I pursed my lips. “Well, like the blender….and the crock-pot. Those things still get used.”
He sighed from relief. “Oh right.” He chuckled. “I was just checking to see if you were paying attention.”
Right. I’m sure that’s exactly what he was doing.
No cats – real or imagined – were put into the recycling bin.
We’ve gotten to the point with “stuff” that if something new comes in to the house something else gets donated or recycled out. Unless my wife disagrees of course…
I can’t toss anything – not sure what that’s about, but it’s true. I think it’s a hold over from having parents who grew up during the depression (the first one, not the one we’re coming out of), and who couldn’t toss a thing. In fact, I was recently complaining about my closet bars not being strong enough, oh, sorry, this is your blog. Never mind.
No worries! I love reading your comments!

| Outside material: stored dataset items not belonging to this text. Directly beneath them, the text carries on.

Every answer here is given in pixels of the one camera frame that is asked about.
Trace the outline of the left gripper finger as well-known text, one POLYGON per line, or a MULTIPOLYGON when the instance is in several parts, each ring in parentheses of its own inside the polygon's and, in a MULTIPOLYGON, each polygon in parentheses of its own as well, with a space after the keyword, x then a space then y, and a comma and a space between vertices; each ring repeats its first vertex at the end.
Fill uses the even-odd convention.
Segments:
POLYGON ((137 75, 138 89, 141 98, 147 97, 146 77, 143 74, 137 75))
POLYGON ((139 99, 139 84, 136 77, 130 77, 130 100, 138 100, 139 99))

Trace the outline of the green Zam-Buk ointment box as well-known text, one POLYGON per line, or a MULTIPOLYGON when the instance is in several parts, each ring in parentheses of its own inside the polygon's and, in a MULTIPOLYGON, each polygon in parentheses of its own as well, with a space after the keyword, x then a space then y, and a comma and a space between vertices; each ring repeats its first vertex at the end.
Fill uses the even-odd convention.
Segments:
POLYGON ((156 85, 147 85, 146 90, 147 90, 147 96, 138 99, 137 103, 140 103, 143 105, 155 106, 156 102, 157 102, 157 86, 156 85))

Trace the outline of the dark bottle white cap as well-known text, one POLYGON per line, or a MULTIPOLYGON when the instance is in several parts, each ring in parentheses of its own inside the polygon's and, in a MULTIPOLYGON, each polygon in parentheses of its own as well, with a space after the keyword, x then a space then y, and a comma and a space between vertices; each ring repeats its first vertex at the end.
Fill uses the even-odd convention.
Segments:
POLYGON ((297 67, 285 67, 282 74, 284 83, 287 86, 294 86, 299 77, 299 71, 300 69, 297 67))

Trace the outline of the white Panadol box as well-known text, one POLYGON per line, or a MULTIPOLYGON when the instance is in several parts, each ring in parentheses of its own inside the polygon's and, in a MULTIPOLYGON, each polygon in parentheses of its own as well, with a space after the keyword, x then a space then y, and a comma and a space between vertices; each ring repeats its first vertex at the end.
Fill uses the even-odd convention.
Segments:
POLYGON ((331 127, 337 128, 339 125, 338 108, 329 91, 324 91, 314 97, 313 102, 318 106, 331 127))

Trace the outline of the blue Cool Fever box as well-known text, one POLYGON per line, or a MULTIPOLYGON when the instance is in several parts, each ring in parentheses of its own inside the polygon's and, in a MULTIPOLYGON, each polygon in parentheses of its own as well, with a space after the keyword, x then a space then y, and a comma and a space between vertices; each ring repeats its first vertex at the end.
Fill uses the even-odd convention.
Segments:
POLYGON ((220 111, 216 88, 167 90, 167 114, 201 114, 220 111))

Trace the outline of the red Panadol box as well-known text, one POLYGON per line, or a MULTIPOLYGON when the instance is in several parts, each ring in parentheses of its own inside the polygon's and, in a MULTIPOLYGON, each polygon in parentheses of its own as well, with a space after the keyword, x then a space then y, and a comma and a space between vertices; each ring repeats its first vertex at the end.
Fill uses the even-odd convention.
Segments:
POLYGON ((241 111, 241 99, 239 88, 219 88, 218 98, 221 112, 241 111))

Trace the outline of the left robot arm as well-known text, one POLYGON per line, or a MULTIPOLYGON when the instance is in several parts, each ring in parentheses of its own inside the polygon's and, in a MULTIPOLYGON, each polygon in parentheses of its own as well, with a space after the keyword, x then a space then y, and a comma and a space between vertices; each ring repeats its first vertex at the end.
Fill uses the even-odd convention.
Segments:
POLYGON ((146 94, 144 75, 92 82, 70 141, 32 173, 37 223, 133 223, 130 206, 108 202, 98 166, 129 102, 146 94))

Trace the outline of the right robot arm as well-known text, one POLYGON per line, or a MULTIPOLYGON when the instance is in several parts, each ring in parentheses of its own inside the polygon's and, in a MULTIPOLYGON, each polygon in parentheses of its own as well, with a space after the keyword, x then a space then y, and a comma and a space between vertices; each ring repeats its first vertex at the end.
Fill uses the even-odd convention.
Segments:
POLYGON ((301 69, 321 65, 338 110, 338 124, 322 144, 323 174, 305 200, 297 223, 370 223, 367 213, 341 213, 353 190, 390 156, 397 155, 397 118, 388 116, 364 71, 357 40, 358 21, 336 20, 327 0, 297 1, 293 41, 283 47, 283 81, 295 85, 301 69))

Binge watch a whole afternoon of Hoarders. You’ll be throwing away furniture in no time.
I love when I get the smallest sliver of hope of being able to throw stuff away. You better believe I take every advantage.
You had me chuckling again. I’m glad the cats got to stay. I determine a section of a room to be “thinned”, take it all out of it’s cubby, put half of it back, and two weeks later take 2/3 of it out and toss it. Slow analysis morphs into “just get it out of the house”. Hubs is not keen and so his stuff is packed in boxes and hidden to even see if he notices 😀 The animals are off limits at least most days.